What you should do: When you copy the material below, keep every line exact and drop the pictures.

### Data extract

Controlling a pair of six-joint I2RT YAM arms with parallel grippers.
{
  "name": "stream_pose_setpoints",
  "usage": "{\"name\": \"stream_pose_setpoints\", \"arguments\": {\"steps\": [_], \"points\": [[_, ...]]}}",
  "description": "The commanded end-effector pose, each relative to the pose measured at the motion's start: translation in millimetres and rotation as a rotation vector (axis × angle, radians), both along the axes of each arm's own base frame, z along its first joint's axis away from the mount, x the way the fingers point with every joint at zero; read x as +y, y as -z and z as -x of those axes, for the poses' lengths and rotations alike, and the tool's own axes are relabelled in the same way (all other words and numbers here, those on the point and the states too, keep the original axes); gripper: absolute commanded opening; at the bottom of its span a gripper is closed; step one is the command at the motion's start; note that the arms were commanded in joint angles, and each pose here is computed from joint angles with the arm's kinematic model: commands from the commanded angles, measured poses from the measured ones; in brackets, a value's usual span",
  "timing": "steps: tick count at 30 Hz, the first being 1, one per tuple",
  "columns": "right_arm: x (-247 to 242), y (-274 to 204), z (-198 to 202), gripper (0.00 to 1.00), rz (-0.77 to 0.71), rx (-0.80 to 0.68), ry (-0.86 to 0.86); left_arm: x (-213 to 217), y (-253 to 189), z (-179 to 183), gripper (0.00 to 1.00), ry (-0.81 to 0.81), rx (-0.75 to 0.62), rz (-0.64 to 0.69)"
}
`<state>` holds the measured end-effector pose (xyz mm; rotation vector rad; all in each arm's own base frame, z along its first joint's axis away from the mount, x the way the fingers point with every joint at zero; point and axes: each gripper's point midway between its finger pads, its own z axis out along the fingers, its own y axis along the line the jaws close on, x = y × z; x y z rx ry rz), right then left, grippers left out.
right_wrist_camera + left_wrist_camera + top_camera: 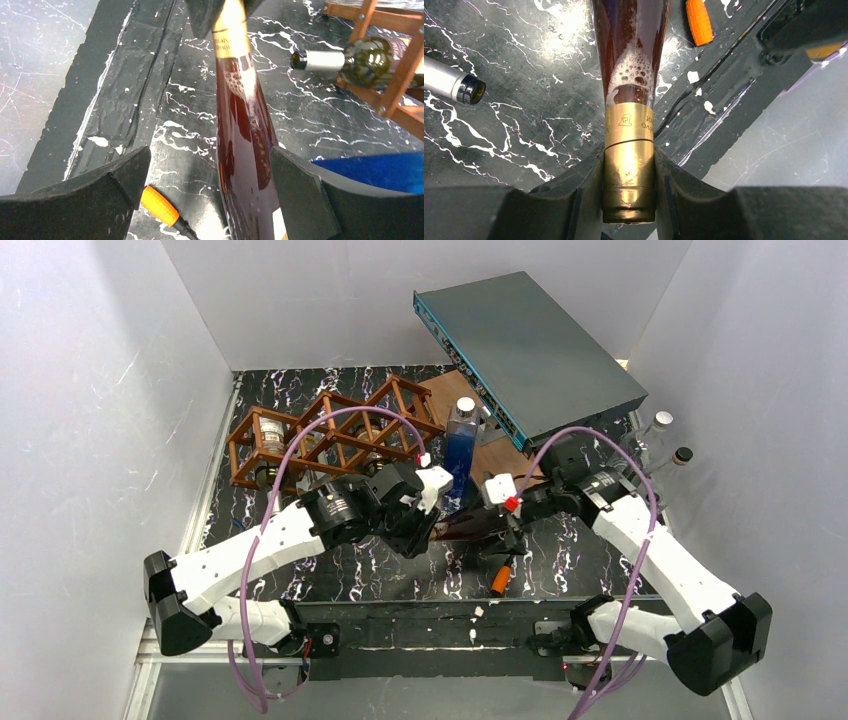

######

Written reply:
Controlling a pair of six-joint I2RT YAM arms with parallel grippers.
{
  "name": "stream_pose_setpoints",
  "usage": "{\"name\": \"stream_pose_setpoints\", \"arguments\": {\"steps\": [_], \"points\": [[_, ...]]}}",
  "description": "The commanded end-effector pose, each relative to the pose measured at the motion's start: translation in millimetres and rotation as a rotation vector (axis × angle, radians), both along the axes of each arm's own base frame, z along its first joint's axis away from the mount, x the way the fingers point with every joint at zero; read x as +y, y as -z and z as -x of those axes, for the poses' lengths and rotations alike, and the tool's own axes are relabelled in the same way (all other words and numbers here, those on the point and the states too, keep the original axes); gripper: absolute commanded opening; at the bottom of its span a gripper is closed; step one is the command at the motion's start; note that the arms were commanded in joint angles, and each pose here is computed from joint angles with the arm's kinematic model: commands from the commanded angles, measured poses from the measured ones; in brackets, a value's usual span",
  "timing": "steps: tick count at 30 Hz, the first being 1, one per tuple",
  "columns": "right_arm: x (-247 to 242), y (-274 to 204), z (-198 to 202), gripper (0.00 to 1.00), rz (-0.77 to 0.71), rx (-0.80 to 0.68), ry (-0.86 to 0.86); left_arm: x (-213 to 217), y (-253 to 189), z (-179 to 183), gripper (0.00 to 1.00), ry (-0.81 to 0.81), rx (-0.75 to 0.62), rz (-0.64 to 0.69)"
}
`<state>` holds the measured end-effector pose (xyz mm; rotation vector rad; all in each arm's own base frame, z along its first joint's axis away from the mount, x the way the fingers point with every joint at zero; point and axes: each gripper's point midway between its finger pads, its own z axis out along the fingers, its own y axis along the line the jaws close on, x = y × z; x y z rx ry rz), right then left, grippers left out.
right_wrist_camera + left_wrist_camera + top_camera: 

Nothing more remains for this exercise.